The Viewfinder: Once in trucking business, sisters now jamming together at farmer’s market
Published 12:01 am Thursday, July 19, 2018
VIDALIA — Every Wednesday Betty Frank and her sister Aline Duck set up their stand at the Vidalia Farmer’s Market.
Frank has been selling her hot and mild salsa, chow-chow, pickled figs, apple butter, peach preserves and a variety of jellies for the past five years at the farmer’s market.
Duck joined her two years ago, selling her bread and butter pickles, pickled okra, dill pickles, pickled squash, corn relish, canned jalapenos and different sugar-free spreads.
This isn’t the duo’s first time working together, however.
Before working together at their farmer’s market stand the two owned a trucking business that took them cross country.
“We’ve been all over the country,” Frank said, “It was hard work.”
The trucking business taking them all over the country was just the beginning, as the business later took the them all over the world, traveling with their husbands mainly in the Middle East.

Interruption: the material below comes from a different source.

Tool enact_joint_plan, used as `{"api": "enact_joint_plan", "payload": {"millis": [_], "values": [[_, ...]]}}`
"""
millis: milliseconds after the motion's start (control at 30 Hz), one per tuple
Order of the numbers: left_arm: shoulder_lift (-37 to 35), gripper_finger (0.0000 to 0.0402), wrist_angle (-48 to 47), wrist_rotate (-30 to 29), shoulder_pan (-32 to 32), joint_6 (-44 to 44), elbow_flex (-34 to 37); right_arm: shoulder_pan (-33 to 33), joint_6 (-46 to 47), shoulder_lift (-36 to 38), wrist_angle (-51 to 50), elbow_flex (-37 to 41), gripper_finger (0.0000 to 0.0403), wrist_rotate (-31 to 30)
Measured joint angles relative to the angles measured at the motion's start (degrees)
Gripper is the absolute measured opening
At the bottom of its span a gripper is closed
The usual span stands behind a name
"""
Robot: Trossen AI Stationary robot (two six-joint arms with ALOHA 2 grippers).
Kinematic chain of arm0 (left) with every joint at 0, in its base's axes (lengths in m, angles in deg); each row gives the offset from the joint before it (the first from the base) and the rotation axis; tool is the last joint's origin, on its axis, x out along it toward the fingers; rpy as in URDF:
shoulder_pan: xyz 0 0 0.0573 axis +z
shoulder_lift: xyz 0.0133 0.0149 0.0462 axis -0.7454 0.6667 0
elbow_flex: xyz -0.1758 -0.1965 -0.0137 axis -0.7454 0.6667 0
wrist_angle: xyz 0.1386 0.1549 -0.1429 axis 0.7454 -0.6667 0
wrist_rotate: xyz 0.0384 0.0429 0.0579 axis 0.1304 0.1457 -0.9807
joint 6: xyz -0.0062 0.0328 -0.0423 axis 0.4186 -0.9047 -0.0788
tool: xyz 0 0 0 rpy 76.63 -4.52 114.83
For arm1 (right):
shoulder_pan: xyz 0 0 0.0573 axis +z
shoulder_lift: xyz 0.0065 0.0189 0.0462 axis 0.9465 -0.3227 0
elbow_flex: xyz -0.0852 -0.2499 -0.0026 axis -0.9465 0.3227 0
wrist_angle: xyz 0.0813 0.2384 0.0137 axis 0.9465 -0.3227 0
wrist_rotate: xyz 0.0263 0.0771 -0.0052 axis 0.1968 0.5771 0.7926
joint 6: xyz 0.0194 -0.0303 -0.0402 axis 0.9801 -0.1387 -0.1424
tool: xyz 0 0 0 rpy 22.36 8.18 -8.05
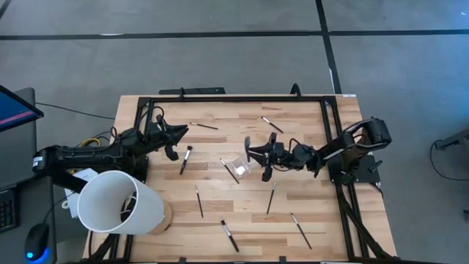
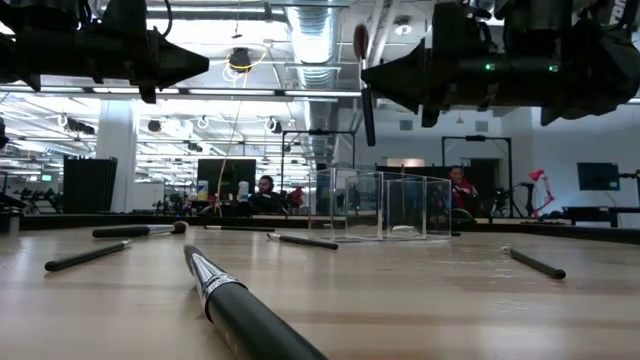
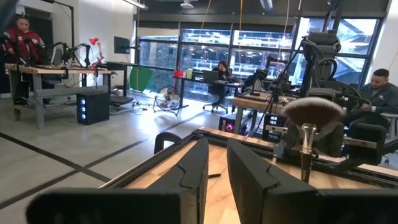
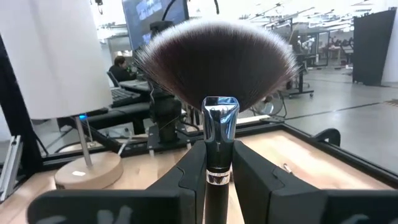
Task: Put items in baskets/containers
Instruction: Put the black highlighter brush into the transparent organizer
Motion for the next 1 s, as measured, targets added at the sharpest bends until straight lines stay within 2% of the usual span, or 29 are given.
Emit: {"api": "enact_joint_plan", "payload": {"millis": [300, 467, 633, 1000], "values": [[0.0, 0.0057, 0.0, 0.0, 0.0, 0.0, 0.0, 0.1, 2.0, -0.4, 0.9, -0.6, 0.0059, 0.5], [0.0, 0.0057, 0.0, 0.0, 0.0, 0.0, 0.0, 1.1, 2.1, -5.4, 0.2, -3.1, 0.0059, 0.4], [0.0, 0.0057, 0.0, 0.0, 0.0, 0.0, 0.0, 1.4, 1.9, -11.7, 3.6, -6.4, 0.0059, 0.6], [0.0, 0.0057, 0.0, 0.0, 0.0, -0.4, 0.0, 0.9, 2.0, -17.0, 4.8, -7.3, 0.0059, 0.4]]}}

“My husband worked in the oil fields and when we were in Egypt I taught conversation English,” Duck said.
The two returned to the Miss-Lou in 2000 and started working in the kitchen with recipes they learned as children.
“We’ve been doing this since we were kids, and we learned how to do all of this on a wood stove,” Frank said. “When you grow up the way we did, you learn all of this.”
While the two currently live next door to one another, Duck said they hardly see each other.
“Sometimes she’ll come over to my house for a cup of coffee but basically we’re confined to our kitchens when we’re working,“ Duck said, “This is nice, it does give us a chance to be together.”